* **Brief**
Print the records below exactly; all of them are needed.

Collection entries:

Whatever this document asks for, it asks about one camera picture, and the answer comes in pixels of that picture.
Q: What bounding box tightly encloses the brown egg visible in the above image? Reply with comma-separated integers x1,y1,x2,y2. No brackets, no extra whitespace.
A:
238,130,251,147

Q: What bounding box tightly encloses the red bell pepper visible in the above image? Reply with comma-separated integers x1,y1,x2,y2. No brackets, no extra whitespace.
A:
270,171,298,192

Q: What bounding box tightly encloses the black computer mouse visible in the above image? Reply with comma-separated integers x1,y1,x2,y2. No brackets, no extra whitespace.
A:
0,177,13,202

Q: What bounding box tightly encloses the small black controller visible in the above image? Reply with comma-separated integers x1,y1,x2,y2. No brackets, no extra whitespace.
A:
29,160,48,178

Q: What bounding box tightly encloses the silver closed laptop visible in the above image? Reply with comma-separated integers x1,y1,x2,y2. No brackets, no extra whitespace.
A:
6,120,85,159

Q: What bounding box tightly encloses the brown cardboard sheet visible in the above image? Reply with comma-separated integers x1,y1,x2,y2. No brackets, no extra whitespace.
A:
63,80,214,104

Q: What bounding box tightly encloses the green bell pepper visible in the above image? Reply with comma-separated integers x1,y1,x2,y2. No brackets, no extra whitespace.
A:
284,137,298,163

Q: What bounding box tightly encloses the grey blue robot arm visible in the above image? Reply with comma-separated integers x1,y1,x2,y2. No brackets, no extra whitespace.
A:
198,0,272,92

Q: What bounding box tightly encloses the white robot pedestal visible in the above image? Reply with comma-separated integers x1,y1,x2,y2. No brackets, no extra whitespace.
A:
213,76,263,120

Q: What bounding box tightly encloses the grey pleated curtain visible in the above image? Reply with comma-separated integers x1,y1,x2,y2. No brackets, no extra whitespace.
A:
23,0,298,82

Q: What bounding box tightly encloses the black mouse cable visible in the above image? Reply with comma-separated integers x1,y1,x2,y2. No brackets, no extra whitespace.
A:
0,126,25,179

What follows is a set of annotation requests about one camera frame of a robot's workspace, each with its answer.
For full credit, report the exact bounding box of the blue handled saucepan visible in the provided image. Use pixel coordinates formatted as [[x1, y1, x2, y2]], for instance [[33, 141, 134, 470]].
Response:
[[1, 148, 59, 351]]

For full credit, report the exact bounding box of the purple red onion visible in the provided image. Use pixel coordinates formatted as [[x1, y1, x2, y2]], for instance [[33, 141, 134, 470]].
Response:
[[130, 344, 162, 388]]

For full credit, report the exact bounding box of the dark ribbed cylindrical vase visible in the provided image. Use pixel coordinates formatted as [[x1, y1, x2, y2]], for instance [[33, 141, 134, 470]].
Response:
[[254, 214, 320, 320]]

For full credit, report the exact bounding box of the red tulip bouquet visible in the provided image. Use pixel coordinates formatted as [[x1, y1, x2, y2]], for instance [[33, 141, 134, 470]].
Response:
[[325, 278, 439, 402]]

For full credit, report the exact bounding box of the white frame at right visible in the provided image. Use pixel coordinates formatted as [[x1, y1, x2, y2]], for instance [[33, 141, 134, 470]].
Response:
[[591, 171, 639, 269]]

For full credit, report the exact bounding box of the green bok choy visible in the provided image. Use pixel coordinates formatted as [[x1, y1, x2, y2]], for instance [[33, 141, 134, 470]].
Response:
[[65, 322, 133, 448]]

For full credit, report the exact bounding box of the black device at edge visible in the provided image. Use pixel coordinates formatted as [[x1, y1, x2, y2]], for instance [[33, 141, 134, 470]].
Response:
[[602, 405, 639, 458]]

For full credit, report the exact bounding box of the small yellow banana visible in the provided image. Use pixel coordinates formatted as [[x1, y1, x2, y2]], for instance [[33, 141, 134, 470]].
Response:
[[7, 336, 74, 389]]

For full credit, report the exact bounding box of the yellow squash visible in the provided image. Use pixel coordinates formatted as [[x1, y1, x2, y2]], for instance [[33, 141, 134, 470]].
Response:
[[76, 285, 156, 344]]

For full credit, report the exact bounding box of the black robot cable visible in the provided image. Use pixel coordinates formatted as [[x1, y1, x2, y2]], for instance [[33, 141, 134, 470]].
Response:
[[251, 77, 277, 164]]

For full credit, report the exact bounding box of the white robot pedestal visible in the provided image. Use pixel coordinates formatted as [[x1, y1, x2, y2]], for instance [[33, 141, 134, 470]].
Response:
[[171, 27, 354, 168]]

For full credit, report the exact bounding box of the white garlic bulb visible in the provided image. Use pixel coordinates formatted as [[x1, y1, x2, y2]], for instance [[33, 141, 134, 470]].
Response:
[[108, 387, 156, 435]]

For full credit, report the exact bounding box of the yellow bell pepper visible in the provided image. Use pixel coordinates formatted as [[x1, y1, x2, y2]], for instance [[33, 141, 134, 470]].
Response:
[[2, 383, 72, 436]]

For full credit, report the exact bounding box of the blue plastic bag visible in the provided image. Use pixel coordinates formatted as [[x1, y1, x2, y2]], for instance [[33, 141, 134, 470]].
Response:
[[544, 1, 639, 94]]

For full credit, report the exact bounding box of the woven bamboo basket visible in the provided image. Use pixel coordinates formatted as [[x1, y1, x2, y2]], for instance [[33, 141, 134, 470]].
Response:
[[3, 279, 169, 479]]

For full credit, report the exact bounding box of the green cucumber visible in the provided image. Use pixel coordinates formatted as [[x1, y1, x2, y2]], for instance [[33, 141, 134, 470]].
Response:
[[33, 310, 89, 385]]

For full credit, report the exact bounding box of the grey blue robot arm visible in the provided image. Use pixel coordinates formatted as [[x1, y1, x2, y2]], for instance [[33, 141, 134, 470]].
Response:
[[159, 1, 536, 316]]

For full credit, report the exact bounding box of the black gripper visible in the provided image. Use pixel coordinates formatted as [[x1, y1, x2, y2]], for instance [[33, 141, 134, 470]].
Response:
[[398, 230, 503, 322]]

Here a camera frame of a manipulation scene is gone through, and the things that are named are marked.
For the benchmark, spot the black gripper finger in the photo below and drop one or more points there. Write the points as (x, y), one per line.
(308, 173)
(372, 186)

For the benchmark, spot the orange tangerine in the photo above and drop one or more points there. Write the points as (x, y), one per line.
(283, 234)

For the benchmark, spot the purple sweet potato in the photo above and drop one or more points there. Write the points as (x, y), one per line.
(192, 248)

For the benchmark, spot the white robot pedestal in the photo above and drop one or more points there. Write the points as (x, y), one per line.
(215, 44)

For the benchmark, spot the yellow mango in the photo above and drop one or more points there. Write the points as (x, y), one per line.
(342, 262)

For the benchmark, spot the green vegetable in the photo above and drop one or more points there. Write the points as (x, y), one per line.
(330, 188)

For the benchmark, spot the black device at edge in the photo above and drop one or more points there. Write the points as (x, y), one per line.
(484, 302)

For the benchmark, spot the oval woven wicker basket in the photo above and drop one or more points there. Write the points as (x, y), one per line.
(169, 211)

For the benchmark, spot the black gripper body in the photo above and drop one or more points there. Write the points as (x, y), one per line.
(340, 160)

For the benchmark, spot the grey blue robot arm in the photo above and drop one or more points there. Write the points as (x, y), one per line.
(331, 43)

* **Solution to the problem**
Whatever this document asks for, it asks about one camera picture, and the answer comes in pixels of that picture.
Q: What bounding box tightly encloses the brown egg visible in the above image? Reply with comma-separated integers x1,y1,x2,y2. No brackets, no extra whitespace.
A:
238,130,251,147

Q: What bounding box tightly encloses the red bell pepper visible in the above image? Reply with comma-separated integers x1,y1,x2,y2. No brackets, no extra whitespace.
A:
270,171,298,192

Q: What bounding box tightly encloses the black computer mouse visible in the above image? Reply with comma-separated integers x1,y1,x2,y2. No brackets, no extra whitespace.
A:
0,177,13,202

Q: What bounding box tightly encloses the small black controller visible in the above image? Reply with comma-separated integers x1,y1,x2,y2. No brackets, no extra whitespace.
A:
29,160,48,178

Q: What bounding box tightly encloses the silver closed laptop visible in the above image? Reply with comma-separated integers x1,y1,x2,y2. No brackets, no extra whitespace.
A:
6,120,85,159

Q: What bounding box tightly encloses the brown cardboard sheet visible in the above image? Reply with comma-separated integers x1,y1,x2,y2. No brackets, no extra whitespace.
A:
63,80,214,104

Q: What bounding box tightly encloses the green bell pepper visible in the above image? Reply with comma-separated integers x1,y1,x2,y2. No brackets, no extra whitespace.
A:
284,137,298,163

Q: What bounding box tightly encloses the grey blue robot arm visible in the above image? Reply with comma-separated integers x1,y1,x2,y2. No brackets, no extra whitespace.
A:
198,0,272,92

Q: What bounding box tightly encloses the white robot pedestal visible in the above image? Reply with comma-separated integers x1,y1,x2,y2. No brackets, no extra whitespace.
A:
213,76,263,120

Q: What bounding box tightly encloses the grey pleated curtain visible in the above image? Reply with comma-separated integers x1,y1,x2,y2. No brackets, no extra whitespace.
A:
23,0,298,82

Q: What bounding box tightly encloses the black mouse cable visible in the above image? Reply with comma-separated integers x1,y1,x2,y2. No brackets, no extra whitespace.
A:
0,126,25,179

What follows is a set of annotation requests about one camera frame of a robot's workspace, each with its answer.
For full credit, report the exact bounding box of the blue handled saucepan visible in the provided image. Use pixel coordinates formatted as [[x1, y1, x2, y2]], for instance [[33, 141, 134, 470]].
Response:
[[1, 148, 59, 351]]

For full credit, report the exact bounding box of the purple red onion visible in the provided image. Use pixel coordinates formatted as [[x1, y1, x2, y2]], for instance [[33, 141, 134, 470]].
Response:
[[130, 344, 162, 388]]

For full credit, report the exact bounding box of the dark ribbed cylindrical vase visible in the provided image. Use pixel coordinates formatted as [[x1, y1, x2, y2]], for instance [[33, 141, 134, 470]].
Response:
[[254, 214, 320, 320]]

For full credit, report the exact bounding box of the red tulip bouquet visible in the provided image. Use pixel coordinates formatted as [[x1, y1, x2, y2]], for instance [[33, 141, 134, 470]].
Response:
[[325, 278, 439, 402]]

For full credit, report the exact bounding box of the white frame at right visible in the provided image. Use pixel coordinates formatted as [[x1, y1, x2, y2]], for instance [[33, 141, 134, 470]].
Response:
[[591, 171, 639, 269]]

For full credit, report the exact bounding box of the green bok choy visible in the provided image. Use pixel coordinates formatted as [[x1, y1, x2, y2]], for instance [[33, 141, 134, 470]].
Response:
[[65, 322, 133, 448]]

For full credit, report the exact bounding box of the black device at edge visible in the provided image. Use pixel coordinates formatted as [[x1, y1, x2, y2]], for instance [[33, 141, 134, 470]].
Response:
[[602, 405, 639, 458]]

For full credit, report the exact bounding box of the small yellow banana visible in the provided image. Use pixel coordinates formatted as [[x1, y1, x2, y2]], for instance [[33, 141, 134, 470]].
Response:
[[7, 336, 74, 389]]

For full credit, report the exact bounding box of the yellow squash visible in the provided image. Use pixel coordinates formatted as [[x1, y1, x2, y2]], for instance [[33, 141, 134, 470]].
Response:
[[76, 285, 156, 344]]

For full credit, report the exact bounding box of the black robot cable visible in the provided image. Use pixel coordinates formatted as [[x1, y1, x2, y2]], for instance [[33, 141, 134, 470]].
Response:
[[251, 77, 277, 164]]

For full credit, report the exact bounding box of the white robot pedestal visible in the provided image. Use pixel coordinates formatted as [[x1, y1, x2, y2]], for instance [[33, 141, 134, 470]].
Response:
[[171, 27, 354, 168]]

For full credit, report the exact bounding box of the white garlic bulb visible in the provided image. Use pixel coordinates formatted as [[x1, y1, x2, y2]], for instance [[33, 141, 134, 470]].
Response:
[[108, 387, 156, 435]]

For full credit, report the exact bounding box of the yellow bell pepper visible in the provided image. Use pixel coordinates formatted as [[x1, y1, x2, y2]], for instance [[33, 141, 134, 470]].
Response:
[[2, 383, 72, 436]]

For full credit, report the exact bounding box of the blue plastic bag visible in the provided image. Use pixel coordinates formatted as [[x1, y1, x2, y2]], for instance [[33, 141, 134, 470]].
Response:
[[544, 1, 639, 94]]

For full credit, report the exact bounding box of the woven bamboo basket visible in the provided image. Use pixel coordinates formatted as [[x1, y1, x2, y2]], for instance [[33, 141, 134, 470]].
Response:
[[3, 279, 169, 479]]

For full credit, report the exact bounding box of the green cucumber visible in the provided image. Use pixel coordinates formatted as [[x1, y1, x2, y2]], for instance [[33, 141, 134, 470]].
Response:
[[33, 310, 89, 385]]

For full credit, report the exact bounding box of the grey blue robot arm visible in the provided image. Use pixel coordinates formatted as [[x1, y1, x2, y2]], for instance [[33, 141, 134, 470]].
Response:
[[159, 1, 536, 316]]

For full credit, report the exact bounding box of the black gripper visible in the provided image. Use pixel coordinates formatted as [[x1, y1, x2, y2]], for instance [[33, 141, 134, 470]].
Response:
[[398, 230, 503, 322]]

Here a camera frame of a manipulation scene is gone through, and the things that are named are marked.
For the benchmark, spot the black gripper finger in the photo below and drop one or more points there. Write the points as (x, y), one per line.
(308, 173)
(372, 186)

For the benchmark, spot the orange tangerine in the photo above and drop one or more points there. Write the points as (x, y), one per line.
(283, 234)

For the benchmark, spot the purple sweet potato in the photo above and drop one or more points there. Write the points as (x, y), one per line.
(192, 248)

For the benchmark, spot the white robot pedestal in the photo above and drop one or more points there. Write the points as (x, y), one per line.
(215, 44)

For the benchmark, spot the yellow mango in the photo above and drop one or more points there. Write the points as (x, y), one per line.
(342, 262)

For the benchmark, spot the green vegetable in the photo above and drop one or more points there. Write the points as (x, y), one per line.
(330, 188)

For the benchmark, spot the black device at edge in the photo above and drop one or more points there. Write the points as (x, y), one per line.
(484, 302)

For the benchmark, spot the oval woven wicker basket in the photo above and drop one or more points there. Write the points as (x, y), one per line.
(169, 211)

For the benchmark, spot the black gripper body in the photo above and drop one or more points there. Write the points as (x, y), one per line.
(340, 160)

For the benchmark, spot the grey blue robot arm in the photo above and drop one or more points there. Write the points as (x, y), one per line.
(331, 43)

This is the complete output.